DATA FOR THIS EXERCISE:
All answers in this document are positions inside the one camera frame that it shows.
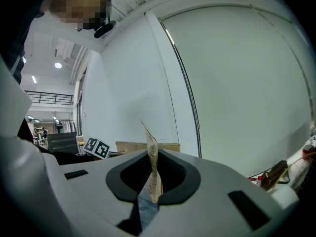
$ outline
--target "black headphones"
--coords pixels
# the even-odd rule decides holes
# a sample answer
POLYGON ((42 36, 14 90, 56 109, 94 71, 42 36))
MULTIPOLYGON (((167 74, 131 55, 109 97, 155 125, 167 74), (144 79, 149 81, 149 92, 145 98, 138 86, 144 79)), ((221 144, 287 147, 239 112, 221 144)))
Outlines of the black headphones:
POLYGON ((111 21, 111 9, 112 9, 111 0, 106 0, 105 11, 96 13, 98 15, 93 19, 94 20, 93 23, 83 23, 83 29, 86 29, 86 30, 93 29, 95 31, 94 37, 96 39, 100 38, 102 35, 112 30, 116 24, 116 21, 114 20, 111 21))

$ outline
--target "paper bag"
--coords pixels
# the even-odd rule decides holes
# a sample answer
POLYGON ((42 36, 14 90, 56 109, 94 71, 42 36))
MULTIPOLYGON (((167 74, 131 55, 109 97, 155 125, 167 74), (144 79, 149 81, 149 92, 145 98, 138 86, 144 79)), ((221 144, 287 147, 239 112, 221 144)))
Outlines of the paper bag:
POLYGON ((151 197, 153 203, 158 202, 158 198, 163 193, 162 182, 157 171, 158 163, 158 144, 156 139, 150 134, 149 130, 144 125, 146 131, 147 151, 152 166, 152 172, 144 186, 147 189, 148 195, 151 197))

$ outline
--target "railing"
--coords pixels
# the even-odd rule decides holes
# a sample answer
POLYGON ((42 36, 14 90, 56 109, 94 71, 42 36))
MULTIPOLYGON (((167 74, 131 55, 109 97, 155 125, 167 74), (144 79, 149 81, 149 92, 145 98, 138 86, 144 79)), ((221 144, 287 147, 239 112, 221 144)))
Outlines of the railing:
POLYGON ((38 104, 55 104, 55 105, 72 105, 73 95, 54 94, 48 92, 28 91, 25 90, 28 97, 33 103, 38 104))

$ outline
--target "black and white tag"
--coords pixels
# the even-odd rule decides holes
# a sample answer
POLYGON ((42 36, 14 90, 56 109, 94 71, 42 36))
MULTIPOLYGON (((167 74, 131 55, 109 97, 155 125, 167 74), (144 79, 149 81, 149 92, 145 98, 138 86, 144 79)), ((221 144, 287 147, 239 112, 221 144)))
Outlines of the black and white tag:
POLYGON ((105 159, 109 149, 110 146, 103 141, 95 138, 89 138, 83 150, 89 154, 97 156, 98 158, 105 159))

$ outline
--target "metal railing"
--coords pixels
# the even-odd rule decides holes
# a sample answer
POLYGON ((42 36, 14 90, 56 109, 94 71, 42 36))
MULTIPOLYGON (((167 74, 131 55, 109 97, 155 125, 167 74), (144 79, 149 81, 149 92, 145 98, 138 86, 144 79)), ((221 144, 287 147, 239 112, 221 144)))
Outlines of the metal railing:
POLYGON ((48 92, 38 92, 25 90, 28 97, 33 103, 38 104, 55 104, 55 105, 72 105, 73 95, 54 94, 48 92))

TASK DESCRIPTION:
Write out the whole of the data exactly; the pictures stay out.

RESULT OF THIS EXERCISE:
All answers in this document are positions inside the one camera frame that it shows.
$ outline
--target "black headphones"
--coords pixels
# the even-odd rule decides holes
# a sample answer
POLYGON ((42 36, 14 90, 56 109, 94 71, 42 36))
MULTIPOLYGON (((167 74, 131 55, 109 97, 155 125, 167 74), (144 79, 149 81, 149 92, 145 98, 138 86, 144 79)), ((221 144, 287 147, 239 112, 221 144)))
Outlines of the black headphones:
POLYGON ((111 21, 111 9, 112 9, 111 0, 106 0, 105 11, 96 13, 98 15, 93 19, 94 20, 93 23, 83 23, 83 29, 86 29, 86 30, 93 29, 95 31, 94 37, 96 39, 100 38, 102 35, 112 30, 116 24, 116 21, 114 20, 111 21))

$ outline
--target "paper bag"
--coords pixels
# the even-odd rule decides holes
# a sample answer
POLYGON ((42 36, 14 90, 56 109, 94 71, 42 36))
MULTIPOLYGON (((167 74, 131 55, 109 97, 155 125, 167 74), (144 79, 149 81, 149 92, 145 98, 138 86, 144 79)), ((221 144, 287 147, 239 112, 221 144)))
Outlines of the paper bag:
POLYGON ((151 197, 153 203, 158 202, 158 198, 163 193, 162 182, 157 171, 158 163, 158 144, 156 139, 150 134, 149 130, 144 125, 146 131, 147 151, 152 166, 152 172, 144 186, 147 189, 148 195, 151 197))

$ outline
--target "railing"
--coords pixels
# the even-odd rule decides holes
# a sample answer
POLYGON ((42 36, 14 90, 56 109, 94 71, 42 36))
MULTIPOLYGON (((167 74, 131 55, 109 97, 155 125, 167 74), (144 79, 149 81, 149 92, 145 98, 138 86, 144 79)), ((221 144, 287 147, 239 112, 221 144)))
Outlines of the railing:
POLYGON ((38 104, 55 104, 55 105, 72 105, 73 95, 54 94, 48 92, 28 91, 25 90, 28 97, 33 103, 38 104))

$ outline
--target "black and white tag"
--coords pixels
# the even-odd rule decides holes
# a sample answer
POLYGON ((42 36, 14 90, 56 109, 94 71, 42 36))
MULTIPOLYGON (((167 74, 131 55, 109 97, 155 125, 167 74), (144 79, 149 81, 149 92, 145 98, 138 86, 144 79)), ((221 144, 287 147, 239 112, 221 144)))
Outlines of the black and white tag:
POLYGON ((105 159, 109 149, 110 146, 103 141, 95 138, 89 138, 83 150, 89 154, 97 156, 98 158, 105 159))

$ outline
--target "metal railing"
--coords pixels
# the even-odd rule decides holes
# a sample answer
POLYGON ((42 36, 14 90, 56 109, 94 71, 42 36))
MULTIPOLYGON (((167 74, 131 55, 109 97, 155 125, 167 74), (144 79, 149 81, 149 92, 145 98, 138 86, 144 79)), ((221 144, 287 147, 239 112, 221 144)))
Outlines of the metal railing:
POLYGON ((48 92, 38 92, 25 90, 28 97, 33 103, 38 104, 55 104, 55 105, 72 105, 73 95, 54 94, 48 92))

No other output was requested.